[PROBLEM REQUIREMENTS]: If a line in the material below has the word "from", copy it.

[THE DATA]:
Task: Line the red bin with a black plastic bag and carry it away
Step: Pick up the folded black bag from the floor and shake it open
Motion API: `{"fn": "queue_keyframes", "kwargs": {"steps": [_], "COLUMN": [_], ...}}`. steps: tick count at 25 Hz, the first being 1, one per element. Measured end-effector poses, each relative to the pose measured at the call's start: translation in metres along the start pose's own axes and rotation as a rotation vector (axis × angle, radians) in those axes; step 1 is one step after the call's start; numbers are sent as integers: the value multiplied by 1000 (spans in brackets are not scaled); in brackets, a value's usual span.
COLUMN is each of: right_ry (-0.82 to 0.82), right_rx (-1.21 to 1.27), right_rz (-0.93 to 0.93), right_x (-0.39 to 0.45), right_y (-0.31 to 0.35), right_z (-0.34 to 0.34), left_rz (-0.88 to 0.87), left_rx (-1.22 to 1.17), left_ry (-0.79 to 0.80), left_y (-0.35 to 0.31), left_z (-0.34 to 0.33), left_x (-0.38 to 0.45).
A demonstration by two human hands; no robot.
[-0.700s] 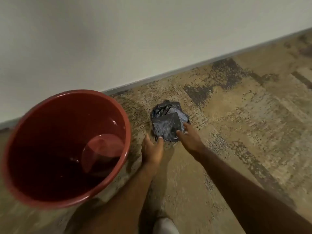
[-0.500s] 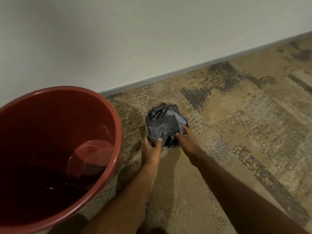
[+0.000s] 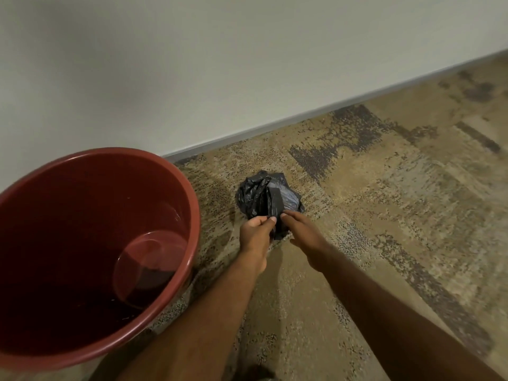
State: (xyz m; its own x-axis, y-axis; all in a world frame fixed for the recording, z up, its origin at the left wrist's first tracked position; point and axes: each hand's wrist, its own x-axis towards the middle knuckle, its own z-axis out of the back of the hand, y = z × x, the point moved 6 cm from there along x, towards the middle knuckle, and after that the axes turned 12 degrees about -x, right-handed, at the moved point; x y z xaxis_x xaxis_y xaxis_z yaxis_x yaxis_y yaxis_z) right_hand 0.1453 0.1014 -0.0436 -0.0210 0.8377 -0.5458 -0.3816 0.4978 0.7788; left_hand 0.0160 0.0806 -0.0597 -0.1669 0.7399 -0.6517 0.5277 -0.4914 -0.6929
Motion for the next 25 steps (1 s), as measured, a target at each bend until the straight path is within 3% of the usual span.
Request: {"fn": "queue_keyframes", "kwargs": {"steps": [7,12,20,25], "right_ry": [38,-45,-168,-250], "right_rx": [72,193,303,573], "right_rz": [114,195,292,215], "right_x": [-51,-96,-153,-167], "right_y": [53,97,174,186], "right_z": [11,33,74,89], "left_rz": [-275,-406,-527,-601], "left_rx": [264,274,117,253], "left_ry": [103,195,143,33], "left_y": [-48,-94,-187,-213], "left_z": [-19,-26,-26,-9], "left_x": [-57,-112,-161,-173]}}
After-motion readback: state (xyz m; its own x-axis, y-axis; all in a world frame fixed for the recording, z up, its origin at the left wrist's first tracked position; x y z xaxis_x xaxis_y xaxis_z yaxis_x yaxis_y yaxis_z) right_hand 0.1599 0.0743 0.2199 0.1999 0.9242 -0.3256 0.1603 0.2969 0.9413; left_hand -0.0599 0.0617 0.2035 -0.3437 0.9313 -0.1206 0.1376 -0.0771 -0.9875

[RESPONSE]:
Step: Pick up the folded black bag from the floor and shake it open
State: (xyz m; its own x-axis, y-axis; all in a world frame fixed for the recording, z up, its origin at the left wrist's first tracked position; point and axes: each hand's wrist, its own x-axis towards the middle knuckle, its own z-axis out of the back of the hand, y = z × x, the point moved 6 cm from there along x, towards the middle knuckle, and after that the axes turned 12 degrees about -x, right-handed, at the moved point; x y z xaxis_x xaxis_y xaxis_z yaxis_x yaxis_y yaxis_z) right_hand 0.1453 0.1014 -0.0436 -0.0210 0.8377 -0.5458 -0.3816 0.4978 0.7788; left_hand 0.0160 0.0806 -0.0597 -0.1669 0.7399 -0.6517 0.5277 -0.4914 -0.6929

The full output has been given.